* Prompt: The answer must consist of every line below that holds the word "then".

(Items from a data source)

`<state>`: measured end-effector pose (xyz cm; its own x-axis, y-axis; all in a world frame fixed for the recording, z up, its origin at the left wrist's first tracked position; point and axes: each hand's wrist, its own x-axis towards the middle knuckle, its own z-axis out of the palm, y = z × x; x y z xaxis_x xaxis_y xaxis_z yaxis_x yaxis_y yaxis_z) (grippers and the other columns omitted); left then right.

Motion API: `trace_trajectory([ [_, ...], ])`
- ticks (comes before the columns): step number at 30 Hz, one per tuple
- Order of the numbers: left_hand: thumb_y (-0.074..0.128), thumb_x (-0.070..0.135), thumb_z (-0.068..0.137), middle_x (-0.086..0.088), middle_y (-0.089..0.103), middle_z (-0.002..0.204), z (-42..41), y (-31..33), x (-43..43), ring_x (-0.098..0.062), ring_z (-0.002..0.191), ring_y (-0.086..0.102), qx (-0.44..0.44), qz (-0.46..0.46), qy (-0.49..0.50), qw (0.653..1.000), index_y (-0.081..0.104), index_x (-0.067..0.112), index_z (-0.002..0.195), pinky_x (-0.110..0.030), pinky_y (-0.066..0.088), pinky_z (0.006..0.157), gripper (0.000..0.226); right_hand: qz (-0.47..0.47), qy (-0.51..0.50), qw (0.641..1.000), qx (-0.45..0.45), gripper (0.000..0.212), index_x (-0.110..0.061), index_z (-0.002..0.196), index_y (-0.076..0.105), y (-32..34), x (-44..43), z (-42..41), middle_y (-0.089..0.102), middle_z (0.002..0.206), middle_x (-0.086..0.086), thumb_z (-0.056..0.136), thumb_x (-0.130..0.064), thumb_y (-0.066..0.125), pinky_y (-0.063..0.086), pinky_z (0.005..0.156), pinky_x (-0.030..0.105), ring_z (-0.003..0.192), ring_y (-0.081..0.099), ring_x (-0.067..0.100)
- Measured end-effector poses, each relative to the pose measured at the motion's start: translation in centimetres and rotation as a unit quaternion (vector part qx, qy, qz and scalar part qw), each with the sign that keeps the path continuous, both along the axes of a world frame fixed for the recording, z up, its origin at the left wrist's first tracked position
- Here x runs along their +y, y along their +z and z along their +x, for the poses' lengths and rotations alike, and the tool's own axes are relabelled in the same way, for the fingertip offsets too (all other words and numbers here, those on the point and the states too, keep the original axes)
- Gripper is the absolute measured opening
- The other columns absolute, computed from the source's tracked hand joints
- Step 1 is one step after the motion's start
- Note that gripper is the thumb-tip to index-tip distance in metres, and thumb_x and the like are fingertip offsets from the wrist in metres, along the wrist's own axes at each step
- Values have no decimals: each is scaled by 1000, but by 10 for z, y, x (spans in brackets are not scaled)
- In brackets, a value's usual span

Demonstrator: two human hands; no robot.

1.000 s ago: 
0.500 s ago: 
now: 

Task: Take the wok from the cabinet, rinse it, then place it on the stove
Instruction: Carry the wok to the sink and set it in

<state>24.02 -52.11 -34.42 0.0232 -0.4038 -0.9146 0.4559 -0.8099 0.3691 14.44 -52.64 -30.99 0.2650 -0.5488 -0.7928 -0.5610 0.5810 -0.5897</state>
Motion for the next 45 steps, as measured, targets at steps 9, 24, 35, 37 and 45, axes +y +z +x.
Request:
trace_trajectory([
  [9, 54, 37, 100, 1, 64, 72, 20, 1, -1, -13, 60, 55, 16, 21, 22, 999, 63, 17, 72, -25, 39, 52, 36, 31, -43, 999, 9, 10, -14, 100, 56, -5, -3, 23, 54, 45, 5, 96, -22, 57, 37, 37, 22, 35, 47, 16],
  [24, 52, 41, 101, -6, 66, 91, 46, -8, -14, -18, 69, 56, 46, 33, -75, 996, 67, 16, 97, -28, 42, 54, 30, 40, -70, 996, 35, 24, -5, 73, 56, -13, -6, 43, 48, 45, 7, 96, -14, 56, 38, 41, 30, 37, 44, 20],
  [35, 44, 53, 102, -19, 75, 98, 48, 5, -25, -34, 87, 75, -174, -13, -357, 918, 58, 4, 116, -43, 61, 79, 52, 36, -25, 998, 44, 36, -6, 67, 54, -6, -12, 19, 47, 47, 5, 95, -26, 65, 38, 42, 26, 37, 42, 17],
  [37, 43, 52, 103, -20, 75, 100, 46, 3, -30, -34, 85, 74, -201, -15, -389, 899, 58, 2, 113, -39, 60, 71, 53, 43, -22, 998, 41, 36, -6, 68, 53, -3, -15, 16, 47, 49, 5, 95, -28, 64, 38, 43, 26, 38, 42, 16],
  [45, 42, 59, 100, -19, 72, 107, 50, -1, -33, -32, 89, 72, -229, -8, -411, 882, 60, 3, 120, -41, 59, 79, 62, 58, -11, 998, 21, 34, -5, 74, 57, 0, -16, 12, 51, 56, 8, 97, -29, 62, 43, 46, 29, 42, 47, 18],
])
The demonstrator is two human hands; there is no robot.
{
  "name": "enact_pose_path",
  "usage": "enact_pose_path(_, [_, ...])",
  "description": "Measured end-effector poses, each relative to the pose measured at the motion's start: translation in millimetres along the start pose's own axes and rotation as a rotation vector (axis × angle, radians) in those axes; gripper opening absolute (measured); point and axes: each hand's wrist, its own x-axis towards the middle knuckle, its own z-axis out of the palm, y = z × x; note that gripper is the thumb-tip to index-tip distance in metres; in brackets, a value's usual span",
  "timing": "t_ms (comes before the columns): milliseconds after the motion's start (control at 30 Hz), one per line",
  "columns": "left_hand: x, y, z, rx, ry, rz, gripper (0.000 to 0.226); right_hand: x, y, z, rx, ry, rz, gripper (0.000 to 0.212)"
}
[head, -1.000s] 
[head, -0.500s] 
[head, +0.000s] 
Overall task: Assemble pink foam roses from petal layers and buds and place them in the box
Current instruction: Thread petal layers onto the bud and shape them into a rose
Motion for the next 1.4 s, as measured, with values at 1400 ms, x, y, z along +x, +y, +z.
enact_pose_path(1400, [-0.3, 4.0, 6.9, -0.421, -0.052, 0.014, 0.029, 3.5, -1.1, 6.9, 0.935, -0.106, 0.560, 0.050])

* Written reply:
`<state>`: measured end-effector pose (xyz cm; its own x-axis, y-axis; all in a world frame fixed for the recording, z up, its origin at the left wrist's first tracked position; point and axes: each hand's wrist, its own x-axis towards the middle knuckle, its own z-axis out of the palm, y = z × x; x y z xaxis_x xaxis_y xaxis_z yaxis_x yaxis_y yaxis_z) (grippers and the other columns omitted); left then right.
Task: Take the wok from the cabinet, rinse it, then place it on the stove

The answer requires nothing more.